OK, so everyone loves chocolate. But originally, “chocolate” was not the sweet meltable stuff that we know today…
The earliest traces of chocolate that have been found by archaeologists so far are tiny deposits of brown sludge stuck to the inside of pre-Olmec ceramic jugs from Mexico, almost 4000 years old. From writings and carvings we know that the Olmecs drank chocolate, and so did their descendants the Mayans. The Aztecs lived in an area where chocolate does not grow, so they obtained it through tribute paid by conquered peoples.
The cacao tree, from which chocolate is made, is native to Central America. The seedpods look like some sort of large ridged bean, which grows directly out of the trunk on a short stalk. Inside there are about three dozen seeds, each about the size of a peach pit, coated with a thick creamy white pulp. To harvest the chocolate, the seedpods are split open, the seeds are picked out of the pulp, and then piled up and left to ferment in the sun. The fermentation process breaks down some of the proteins inside the seeds and forms esters, which give it a fruity flavor. The cacao seeds are then roasted and ground into a powder.

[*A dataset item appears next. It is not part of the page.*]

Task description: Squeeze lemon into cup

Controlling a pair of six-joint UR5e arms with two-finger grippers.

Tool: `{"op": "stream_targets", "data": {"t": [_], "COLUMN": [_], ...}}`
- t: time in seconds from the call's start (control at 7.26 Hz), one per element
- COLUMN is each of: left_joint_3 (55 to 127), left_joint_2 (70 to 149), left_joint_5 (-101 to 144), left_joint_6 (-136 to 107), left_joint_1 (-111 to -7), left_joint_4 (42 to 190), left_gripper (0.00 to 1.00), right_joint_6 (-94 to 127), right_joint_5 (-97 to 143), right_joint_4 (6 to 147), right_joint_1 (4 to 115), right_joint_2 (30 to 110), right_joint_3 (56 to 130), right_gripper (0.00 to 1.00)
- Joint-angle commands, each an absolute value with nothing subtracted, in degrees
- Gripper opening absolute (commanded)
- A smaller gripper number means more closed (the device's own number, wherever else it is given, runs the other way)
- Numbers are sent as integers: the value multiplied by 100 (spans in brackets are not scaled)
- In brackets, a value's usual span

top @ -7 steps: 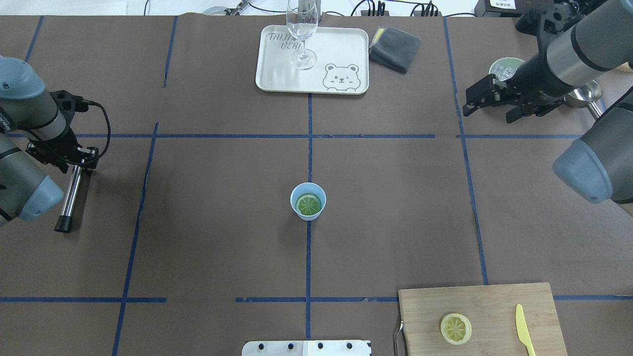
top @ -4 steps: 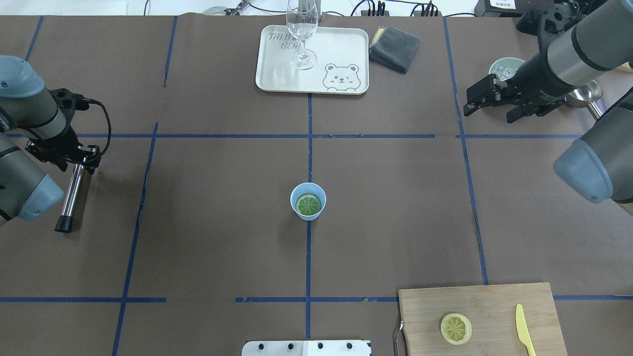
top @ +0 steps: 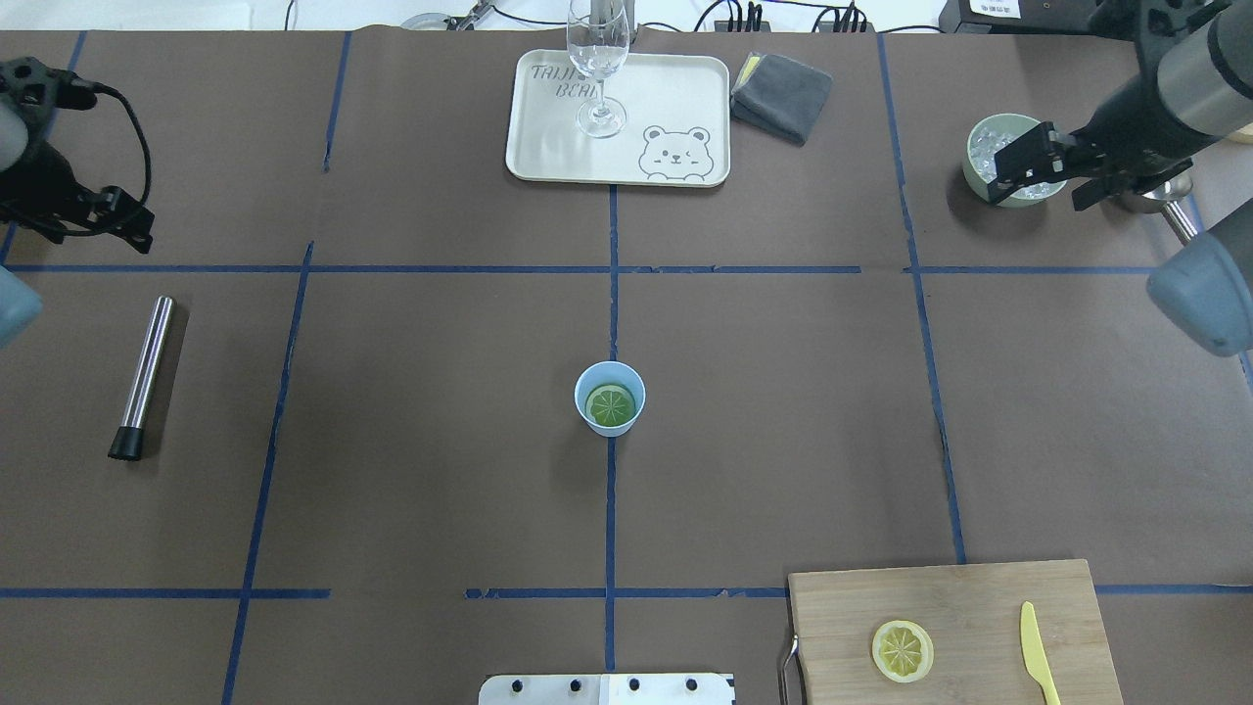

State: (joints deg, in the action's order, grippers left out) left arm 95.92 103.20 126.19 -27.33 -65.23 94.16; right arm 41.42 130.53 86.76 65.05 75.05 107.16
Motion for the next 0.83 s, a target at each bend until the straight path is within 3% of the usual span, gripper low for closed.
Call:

In ancient Meso-America, this is as far as the process went. The ground-up cacao powder (today known as “cocoa”) was mixed into hot or cold water. Since the ancient Meso-Americans did not have sugar or honey, they flavored their chocolate with chili powder and cornmeal, then swished the liquid back and forth in two shallow pots until it turned frothy.
It was bitter and awful.
When the Spanish arrived, they found that the drink did not taste very good to them either (one Spanish priest noted that it was “loathsome to such as are not acquainted with it”), but was enormously valuable to the natives, who used the cacao beans as money. The conquistadors sent chocolate back to Europe, where it found a use as medicine for upset stomachs and as a stimulant (chocolate contains a chemical called theobromine, which is very similar in its effects to caffeine). It wasn’t until someone in Spain began adding cane sugar to the mix, however, that chocolate drink became palatable to the Europeans, and now cacao plantations were established all over South America, which were worked by imported slave labor.

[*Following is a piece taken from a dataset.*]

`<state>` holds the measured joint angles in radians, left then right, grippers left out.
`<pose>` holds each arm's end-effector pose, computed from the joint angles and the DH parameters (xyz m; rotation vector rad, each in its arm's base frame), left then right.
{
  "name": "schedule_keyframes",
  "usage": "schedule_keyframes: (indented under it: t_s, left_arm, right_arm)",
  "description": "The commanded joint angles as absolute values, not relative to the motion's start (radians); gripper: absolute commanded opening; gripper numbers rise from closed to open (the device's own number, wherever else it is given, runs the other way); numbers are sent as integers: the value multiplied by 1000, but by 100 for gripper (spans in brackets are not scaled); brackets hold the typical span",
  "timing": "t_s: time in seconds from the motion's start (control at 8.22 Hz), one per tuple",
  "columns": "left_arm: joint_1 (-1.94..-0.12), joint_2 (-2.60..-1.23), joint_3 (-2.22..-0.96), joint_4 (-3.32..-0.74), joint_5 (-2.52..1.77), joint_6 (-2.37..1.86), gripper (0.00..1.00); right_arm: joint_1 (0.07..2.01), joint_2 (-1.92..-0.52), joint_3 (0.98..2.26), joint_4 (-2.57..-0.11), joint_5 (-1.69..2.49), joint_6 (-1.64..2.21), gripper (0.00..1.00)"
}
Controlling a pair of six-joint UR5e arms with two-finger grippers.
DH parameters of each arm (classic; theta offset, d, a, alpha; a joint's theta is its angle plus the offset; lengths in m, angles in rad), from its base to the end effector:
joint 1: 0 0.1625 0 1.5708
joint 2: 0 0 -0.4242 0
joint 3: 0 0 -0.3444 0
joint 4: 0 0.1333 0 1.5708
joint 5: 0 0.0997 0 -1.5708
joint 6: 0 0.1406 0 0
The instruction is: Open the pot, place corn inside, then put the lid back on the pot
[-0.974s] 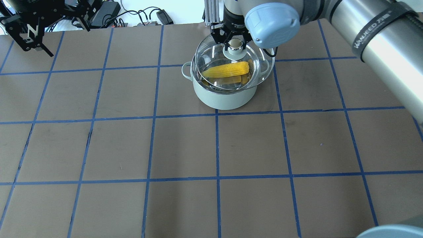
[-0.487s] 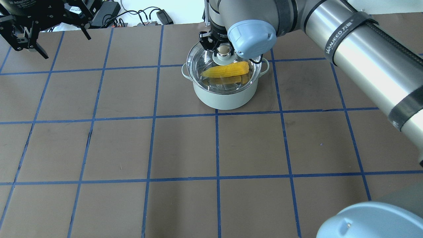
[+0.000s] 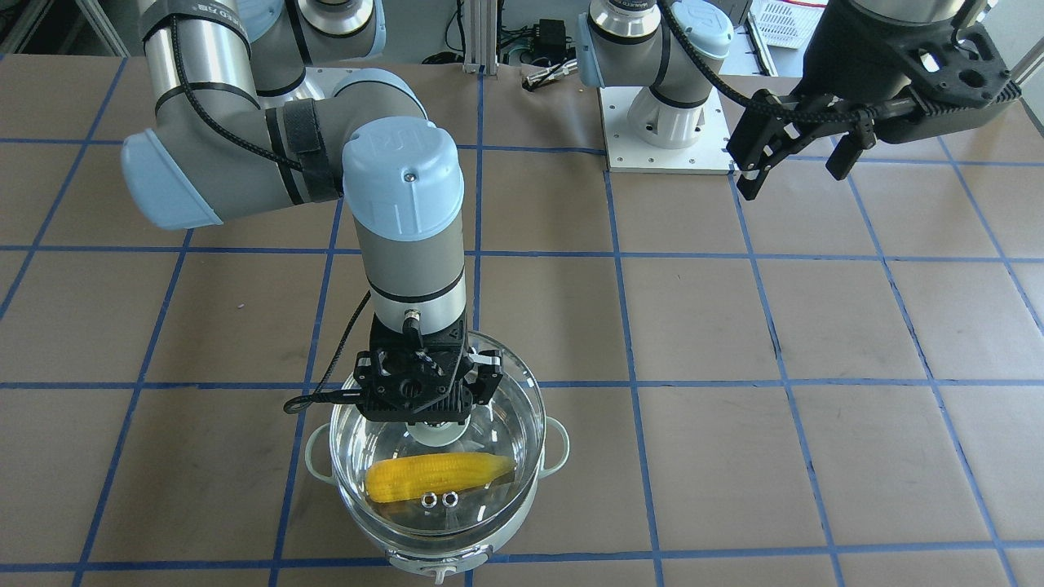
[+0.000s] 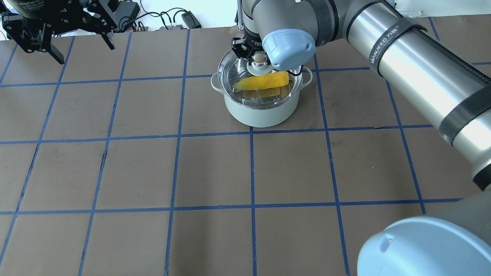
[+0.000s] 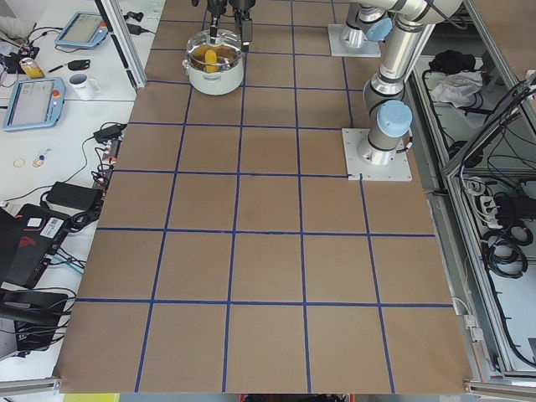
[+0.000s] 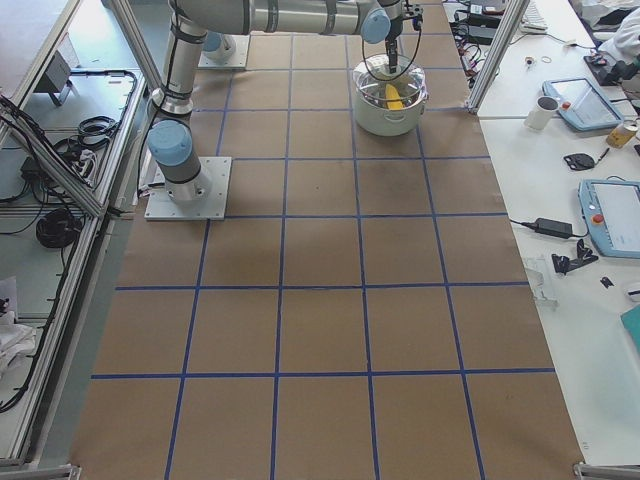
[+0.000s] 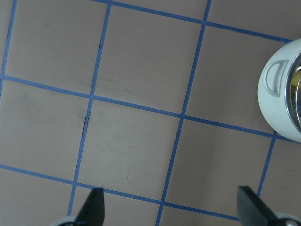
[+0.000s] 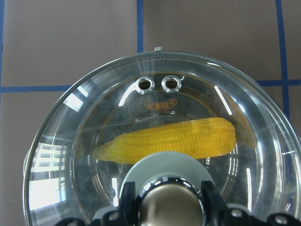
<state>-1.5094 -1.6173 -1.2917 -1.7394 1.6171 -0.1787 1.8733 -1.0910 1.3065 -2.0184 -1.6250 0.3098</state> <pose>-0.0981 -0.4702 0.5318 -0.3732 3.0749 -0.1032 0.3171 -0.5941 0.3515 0.0211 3.1011 -0.3700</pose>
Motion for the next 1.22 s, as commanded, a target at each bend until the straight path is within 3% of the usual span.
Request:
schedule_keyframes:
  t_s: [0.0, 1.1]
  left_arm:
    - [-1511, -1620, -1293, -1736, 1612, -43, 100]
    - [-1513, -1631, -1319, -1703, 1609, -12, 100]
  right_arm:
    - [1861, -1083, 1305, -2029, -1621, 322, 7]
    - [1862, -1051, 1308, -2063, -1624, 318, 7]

But it was two discoveries in the 19th century that gave us the chocolate we know today. In 1828, a Dutch chemist named Coenraad van Houten began using a press machine to squeeze the fat and oil out of the cacao seeds before grinding them. At first, this was done simply to enable the beans to be crushed to a finer powder and produce a smoother drink. But it was soon discovered that if one added some of the fat (known as cocoa butter) back into the mixture, it would produce a solid chocolate with a low melting point, which could be poured into molds and cooled to hold any shape. The “chocolate bar” was born.

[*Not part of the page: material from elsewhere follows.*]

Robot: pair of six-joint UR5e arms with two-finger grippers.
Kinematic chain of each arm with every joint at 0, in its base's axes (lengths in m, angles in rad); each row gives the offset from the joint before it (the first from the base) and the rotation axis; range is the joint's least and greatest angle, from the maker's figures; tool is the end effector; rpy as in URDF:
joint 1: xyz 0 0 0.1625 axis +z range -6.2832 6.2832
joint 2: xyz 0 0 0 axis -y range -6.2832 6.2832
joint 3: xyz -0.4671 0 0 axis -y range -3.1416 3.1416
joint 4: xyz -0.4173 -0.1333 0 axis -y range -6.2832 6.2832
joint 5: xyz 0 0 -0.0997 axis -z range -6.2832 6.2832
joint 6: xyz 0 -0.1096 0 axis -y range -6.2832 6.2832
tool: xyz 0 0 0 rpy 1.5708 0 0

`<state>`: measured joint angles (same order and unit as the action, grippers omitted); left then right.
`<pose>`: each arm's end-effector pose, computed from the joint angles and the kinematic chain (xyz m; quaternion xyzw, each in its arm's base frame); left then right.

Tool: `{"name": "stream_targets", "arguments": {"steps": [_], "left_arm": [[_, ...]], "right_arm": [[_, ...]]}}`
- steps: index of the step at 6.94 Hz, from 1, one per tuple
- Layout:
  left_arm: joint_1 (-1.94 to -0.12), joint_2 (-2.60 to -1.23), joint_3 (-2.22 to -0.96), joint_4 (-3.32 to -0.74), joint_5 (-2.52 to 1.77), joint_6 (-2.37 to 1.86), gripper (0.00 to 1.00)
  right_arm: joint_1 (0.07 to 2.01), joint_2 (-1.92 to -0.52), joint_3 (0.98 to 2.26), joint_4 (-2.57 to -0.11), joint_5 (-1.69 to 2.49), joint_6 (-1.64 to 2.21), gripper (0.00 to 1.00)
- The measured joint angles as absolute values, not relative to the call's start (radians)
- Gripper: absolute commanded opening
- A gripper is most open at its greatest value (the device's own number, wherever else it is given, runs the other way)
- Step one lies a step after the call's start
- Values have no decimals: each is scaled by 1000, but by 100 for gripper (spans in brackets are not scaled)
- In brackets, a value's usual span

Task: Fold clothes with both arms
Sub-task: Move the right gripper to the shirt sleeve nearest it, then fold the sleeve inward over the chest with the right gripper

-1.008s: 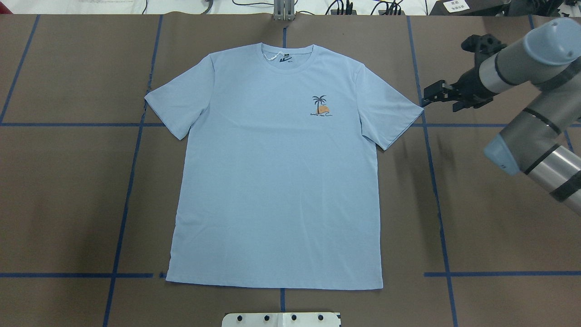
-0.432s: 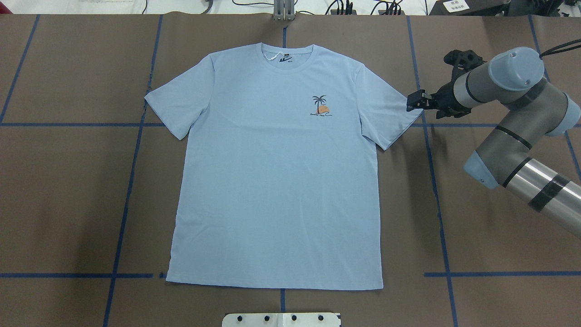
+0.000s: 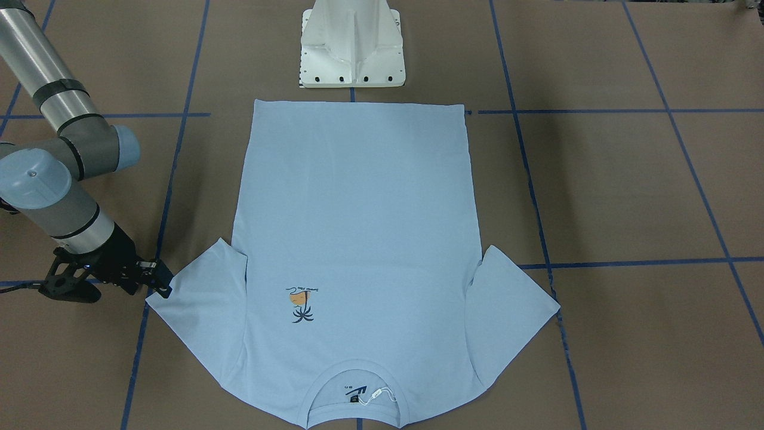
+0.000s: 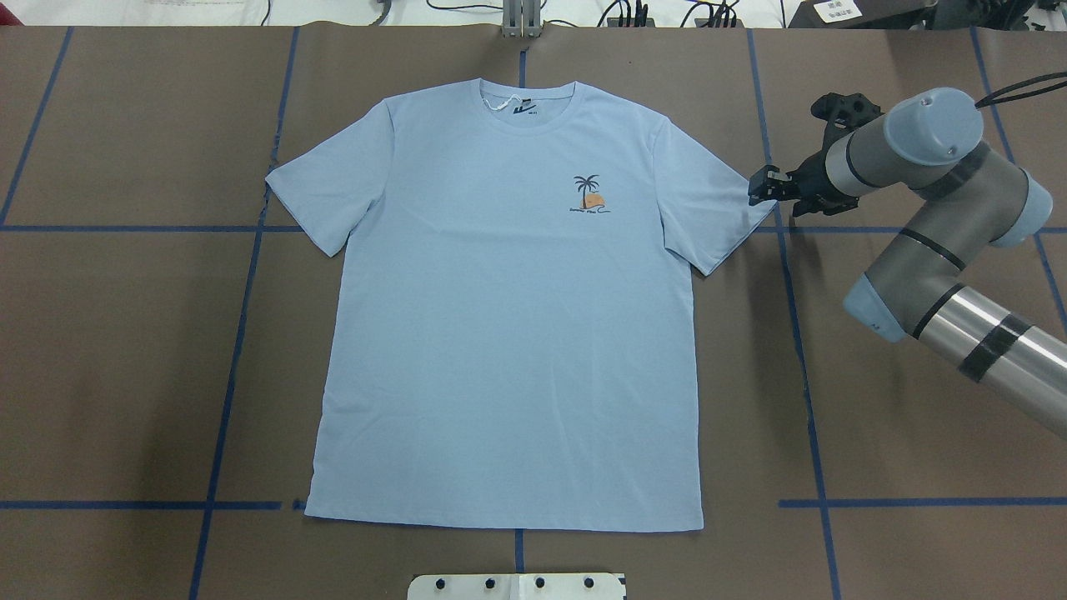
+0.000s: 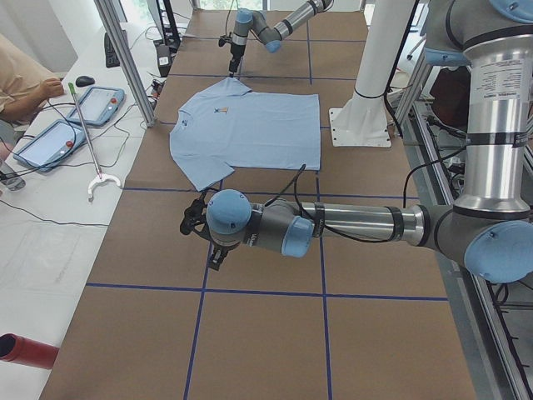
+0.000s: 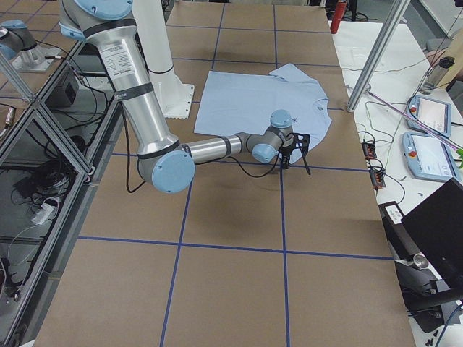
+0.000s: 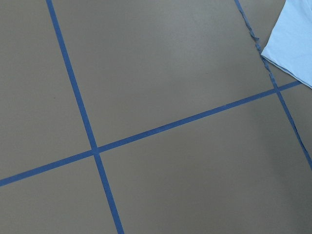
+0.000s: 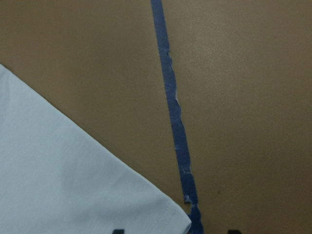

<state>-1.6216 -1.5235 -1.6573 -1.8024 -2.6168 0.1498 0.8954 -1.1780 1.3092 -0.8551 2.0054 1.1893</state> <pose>-0.0641 -0.5030 0.6390 0.1659 0.4807 0.1098 0.8540 -0.3903 -0.6266 0.5306 0.0813 -0.4393 0.1406 0.8835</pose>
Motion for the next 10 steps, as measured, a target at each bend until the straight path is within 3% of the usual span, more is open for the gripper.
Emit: {"name": "stream_targets", "arguments": {"steps": [1,2,7,10], "left_arm": [[-1622,-1523,-1658,-1802,-2617,150,100],[-1622,-1523,-1659,-1802,-2617,150,100],[-1623,-1523,-1663,-1802,-2621,148,100],[-1623,-1522,-1670,-1802,-2622,146,100]], "right_arm": [[895,-1168,1295,-855,2002,1191,52],[895,-1159,1279,-854,1995,1192,3],[898,-1146,1299,-854,1997,1198,0],[834,-1055,1333,-893,1985,1349,0]]}}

The second important discovery came in 1875, when Daniel Peter and Henri Nestlé began mixing powdered milk into their cocoa powder. The resulting “milk chocolate” was easier to mold and had a milder and less bitter taste. It revolutionized the chocolate industry. By 1868, the Cadbury Company had been established in the UK, and the Milton Hershey Company began producing milk chocolate bars in 1893.